● **EXERCISE INSTRUCTIONS**
Write out the lines from the top of the material through the line with "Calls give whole", exactly and with nothing added.
--- DATA Enclosed Below ---
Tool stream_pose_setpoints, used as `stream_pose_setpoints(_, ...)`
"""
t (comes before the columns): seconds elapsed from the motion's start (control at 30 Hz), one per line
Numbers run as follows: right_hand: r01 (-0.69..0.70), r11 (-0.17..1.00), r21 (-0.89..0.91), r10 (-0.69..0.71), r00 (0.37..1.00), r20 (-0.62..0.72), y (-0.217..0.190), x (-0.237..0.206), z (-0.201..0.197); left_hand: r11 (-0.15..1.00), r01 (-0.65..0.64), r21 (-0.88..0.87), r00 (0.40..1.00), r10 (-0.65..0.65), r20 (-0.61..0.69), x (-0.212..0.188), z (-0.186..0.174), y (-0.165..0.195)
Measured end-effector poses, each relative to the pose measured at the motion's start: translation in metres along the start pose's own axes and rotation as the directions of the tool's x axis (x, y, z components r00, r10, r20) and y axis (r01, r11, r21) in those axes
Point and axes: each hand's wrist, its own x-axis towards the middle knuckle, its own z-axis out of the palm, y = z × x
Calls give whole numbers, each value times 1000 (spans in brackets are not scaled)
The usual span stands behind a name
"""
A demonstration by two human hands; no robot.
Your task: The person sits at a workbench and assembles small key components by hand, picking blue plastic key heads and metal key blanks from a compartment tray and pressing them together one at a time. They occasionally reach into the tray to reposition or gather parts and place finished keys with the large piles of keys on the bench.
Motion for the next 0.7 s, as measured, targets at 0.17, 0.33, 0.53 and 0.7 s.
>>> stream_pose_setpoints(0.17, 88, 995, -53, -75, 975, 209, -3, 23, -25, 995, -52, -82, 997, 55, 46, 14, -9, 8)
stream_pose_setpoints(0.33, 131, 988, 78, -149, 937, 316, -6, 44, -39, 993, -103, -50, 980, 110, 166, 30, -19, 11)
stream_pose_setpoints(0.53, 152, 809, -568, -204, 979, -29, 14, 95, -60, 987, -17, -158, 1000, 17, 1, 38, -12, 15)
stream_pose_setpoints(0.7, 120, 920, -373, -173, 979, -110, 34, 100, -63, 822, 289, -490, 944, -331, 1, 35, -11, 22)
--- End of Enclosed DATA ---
● **RESULT FOR THIS EXERCISE**
Tool stream_pose_setpoints, used as `stream_pose_setpoints(_, ...)`
"""
t (comes before the columns): seconds elapsed from the motion's start (control at 30 Hz), one per line
Numbers run as follows: right_hand: r01 (-0.69..0.70), r11 (-0.17..1.00), r21 (-0.89..0.91), r10 (-0.69..0.71), r00 (0.37..1.00), r20 (-0.62..0.72), y (-0.217..0.190), x (-0.237..0.206), z (-0.201..0.197); left_hand: r11 (-0.15..1.00), r01 (-0.65..0.64), r21 (-0.88..0.87), r00 (0.40..1.00), r10 (-0.65..0.65), r20 (-0.61..0.69), x (-0.212..0.188), z (-0.186..0.174), y (-0.165..0.195)
Measured end-effector poses, each relative to the pose measured at the motion's start: translation in metres along the start pose's own axes and rotation as the directions of the tool's x axis (x, y, z components r00, r10, r20) and y axis (r01, r11, r21) in those axes
Point and axes: each hand's wrist, its own x-axis towards the middle knuckle, its own z-axis out of the palm, y = z × x
Calls give whole numbers, each value times 1000 (spans in brackets are not scaled)

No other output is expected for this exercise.